Try it:
Retype, word for word, each line between the lines holding "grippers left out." and "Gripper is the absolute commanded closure", inclusive, and leave the rest of the data alone.
___ Information given
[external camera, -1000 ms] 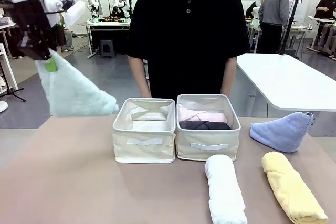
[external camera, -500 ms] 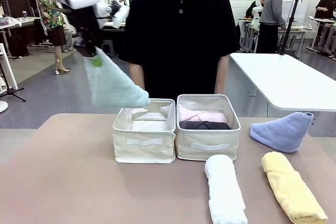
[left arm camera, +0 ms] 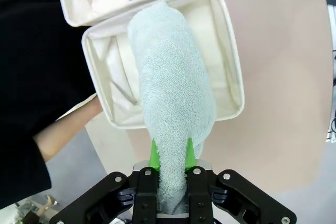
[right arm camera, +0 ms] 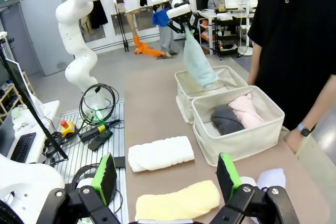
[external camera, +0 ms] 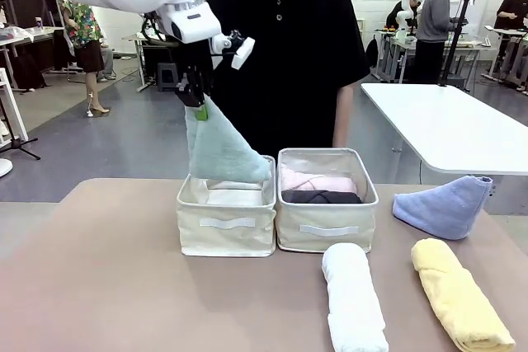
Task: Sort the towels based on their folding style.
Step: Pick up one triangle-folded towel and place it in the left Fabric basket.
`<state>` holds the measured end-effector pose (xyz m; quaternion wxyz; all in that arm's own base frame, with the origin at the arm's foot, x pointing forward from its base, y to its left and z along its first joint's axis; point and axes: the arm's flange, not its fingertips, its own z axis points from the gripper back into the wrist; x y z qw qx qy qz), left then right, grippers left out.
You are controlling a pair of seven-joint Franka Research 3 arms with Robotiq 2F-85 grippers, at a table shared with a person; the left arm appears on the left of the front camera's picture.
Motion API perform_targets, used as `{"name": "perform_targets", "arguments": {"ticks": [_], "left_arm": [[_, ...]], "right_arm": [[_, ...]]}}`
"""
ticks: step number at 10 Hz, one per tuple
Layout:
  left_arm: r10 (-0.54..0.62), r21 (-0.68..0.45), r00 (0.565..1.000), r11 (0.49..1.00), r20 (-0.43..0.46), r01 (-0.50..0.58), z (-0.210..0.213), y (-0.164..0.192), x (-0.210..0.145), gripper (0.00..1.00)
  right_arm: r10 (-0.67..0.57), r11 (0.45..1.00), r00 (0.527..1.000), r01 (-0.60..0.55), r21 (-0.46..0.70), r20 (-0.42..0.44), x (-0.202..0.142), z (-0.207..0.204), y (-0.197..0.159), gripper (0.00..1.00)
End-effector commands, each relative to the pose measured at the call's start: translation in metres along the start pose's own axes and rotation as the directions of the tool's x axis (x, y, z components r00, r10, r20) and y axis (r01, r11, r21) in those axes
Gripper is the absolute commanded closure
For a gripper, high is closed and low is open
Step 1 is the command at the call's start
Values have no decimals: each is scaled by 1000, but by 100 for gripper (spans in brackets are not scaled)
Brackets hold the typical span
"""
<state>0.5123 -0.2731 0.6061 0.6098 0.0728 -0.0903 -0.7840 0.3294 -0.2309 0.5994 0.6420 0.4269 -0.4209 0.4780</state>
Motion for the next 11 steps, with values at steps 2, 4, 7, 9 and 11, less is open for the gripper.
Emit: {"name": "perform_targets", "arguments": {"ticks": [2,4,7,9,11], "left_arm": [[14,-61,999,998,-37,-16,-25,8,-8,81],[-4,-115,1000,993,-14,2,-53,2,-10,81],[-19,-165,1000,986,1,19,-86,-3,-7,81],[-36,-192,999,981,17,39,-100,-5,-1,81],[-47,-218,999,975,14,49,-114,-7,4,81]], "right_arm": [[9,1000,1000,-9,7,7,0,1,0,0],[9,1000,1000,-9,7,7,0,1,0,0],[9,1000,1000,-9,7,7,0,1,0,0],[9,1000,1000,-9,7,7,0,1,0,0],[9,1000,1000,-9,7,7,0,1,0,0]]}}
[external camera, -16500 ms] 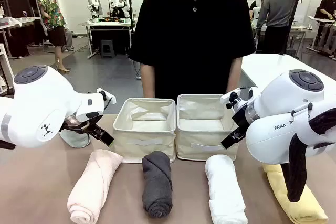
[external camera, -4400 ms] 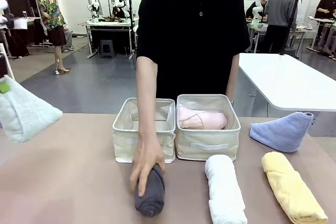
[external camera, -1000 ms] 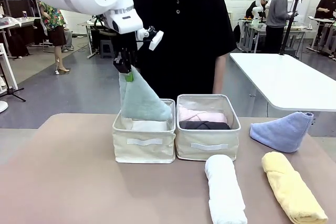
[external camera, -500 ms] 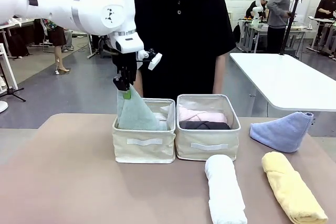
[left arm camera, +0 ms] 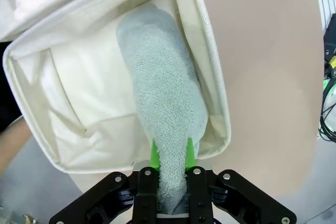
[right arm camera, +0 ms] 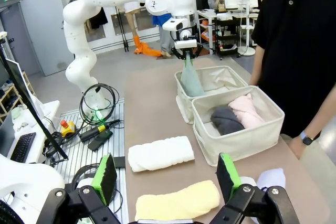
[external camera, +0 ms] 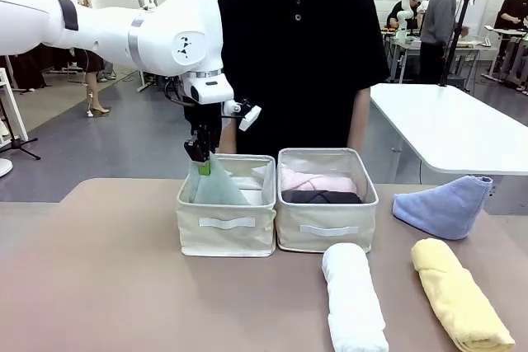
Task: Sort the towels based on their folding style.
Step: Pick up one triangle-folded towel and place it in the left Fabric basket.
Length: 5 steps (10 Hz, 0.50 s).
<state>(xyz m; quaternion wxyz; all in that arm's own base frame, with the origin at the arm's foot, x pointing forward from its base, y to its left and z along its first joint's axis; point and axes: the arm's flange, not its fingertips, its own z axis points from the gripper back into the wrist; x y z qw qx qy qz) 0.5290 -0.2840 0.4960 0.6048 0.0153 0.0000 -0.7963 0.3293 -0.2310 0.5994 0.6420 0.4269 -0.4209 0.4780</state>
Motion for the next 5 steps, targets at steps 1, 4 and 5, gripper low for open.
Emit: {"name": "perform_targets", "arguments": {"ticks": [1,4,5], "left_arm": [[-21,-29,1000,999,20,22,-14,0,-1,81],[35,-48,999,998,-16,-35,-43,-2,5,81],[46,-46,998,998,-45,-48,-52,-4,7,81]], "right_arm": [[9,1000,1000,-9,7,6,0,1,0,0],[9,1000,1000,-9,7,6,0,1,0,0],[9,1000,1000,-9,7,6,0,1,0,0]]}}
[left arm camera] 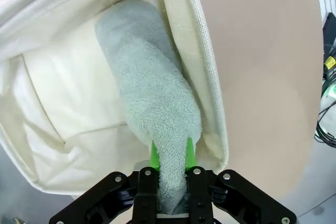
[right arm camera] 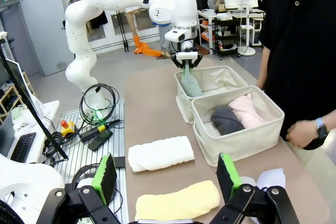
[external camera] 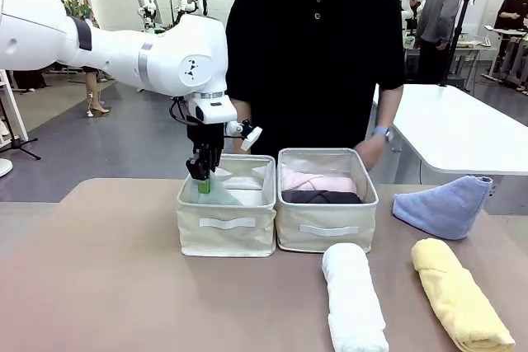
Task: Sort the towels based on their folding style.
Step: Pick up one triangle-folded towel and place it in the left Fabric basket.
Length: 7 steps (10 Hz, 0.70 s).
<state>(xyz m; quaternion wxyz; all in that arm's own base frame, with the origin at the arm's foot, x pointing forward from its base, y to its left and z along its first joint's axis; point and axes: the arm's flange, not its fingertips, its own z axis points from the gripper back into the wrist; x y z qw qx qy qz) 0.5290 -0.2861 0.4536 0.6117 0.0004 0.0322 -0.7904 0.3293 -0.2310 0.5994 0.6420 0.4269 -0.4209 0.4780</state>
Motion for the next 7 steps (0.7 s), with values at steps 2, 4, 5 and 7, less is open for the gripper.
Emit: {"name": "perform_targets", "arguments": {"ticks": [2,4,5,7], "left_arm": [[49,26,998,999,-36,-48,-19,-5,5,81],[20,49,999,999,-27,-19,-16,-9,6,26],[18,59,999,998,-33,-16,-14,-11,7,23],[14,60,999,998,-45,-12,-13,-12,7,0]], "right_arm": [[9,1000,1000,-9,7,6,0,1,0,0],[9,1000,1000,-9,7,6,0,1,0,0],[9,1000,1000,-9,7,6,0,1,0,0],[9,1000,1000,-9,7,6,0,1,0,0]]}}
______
Result of this task:
`<state>` holds the measured end-effector pose (xyz m; quaternion wxyz; all in that arm's own base frame, with the origin at the arm's foot, x pointing forward from its base, y to its left and z along its first joint's axis; point and axes: the arm's flange, not its fingertips, its own z axis points from the gripper back into the wrist; x y z qw qx qy qz), left then right, grippers left out.
You are controlling a pair of seven-joint Franka Research 3 arms with Robotiq 2F-85 grippers, at a table shared with a person; the left arm appears on the left of the front camera's picture.
Motion API perform_targets, used as `{"name": "perform_targets", "arguments": {"ticks": [_], "left_arm": [[_, ...]], "right_arm": [[_, ...]]}}`
"""
ticks: step number at 10 Hz, one per tuple
Layout:
  left_arm: r10 (-0.54..0.62), r21 (-0.68..0.45), r00 (0.565..1.000), r11 (0.49..1.00), r20 (-0.43..0.46), r01 (-0.50..0.58), z (-0.210..0.213), y (-0.164..0.192), x (-0.210..0.145), gripper (0.00..1.00)
  right_arm: r10 (-0.67..0.57), r11 (0.45..1.00), r00 (0.527..1.000), r01 (-0.60..0.55), r21 (-0.46..0.70), r20 (-0.42..0.44), x (-0.202..0.142), z (-0.207..0.204), y (-0.197..0.159), gripper (0.00..1.00)
End-effector commands, each relative to the pose measured at the call's start: translation in metres along the start pose's own axes and rotation as the directions of the tool's x axis (x, y, z components r00, r10, r20) and y axis (r01, r11, r21) in those axes
Gripper is the absolute commanded closure

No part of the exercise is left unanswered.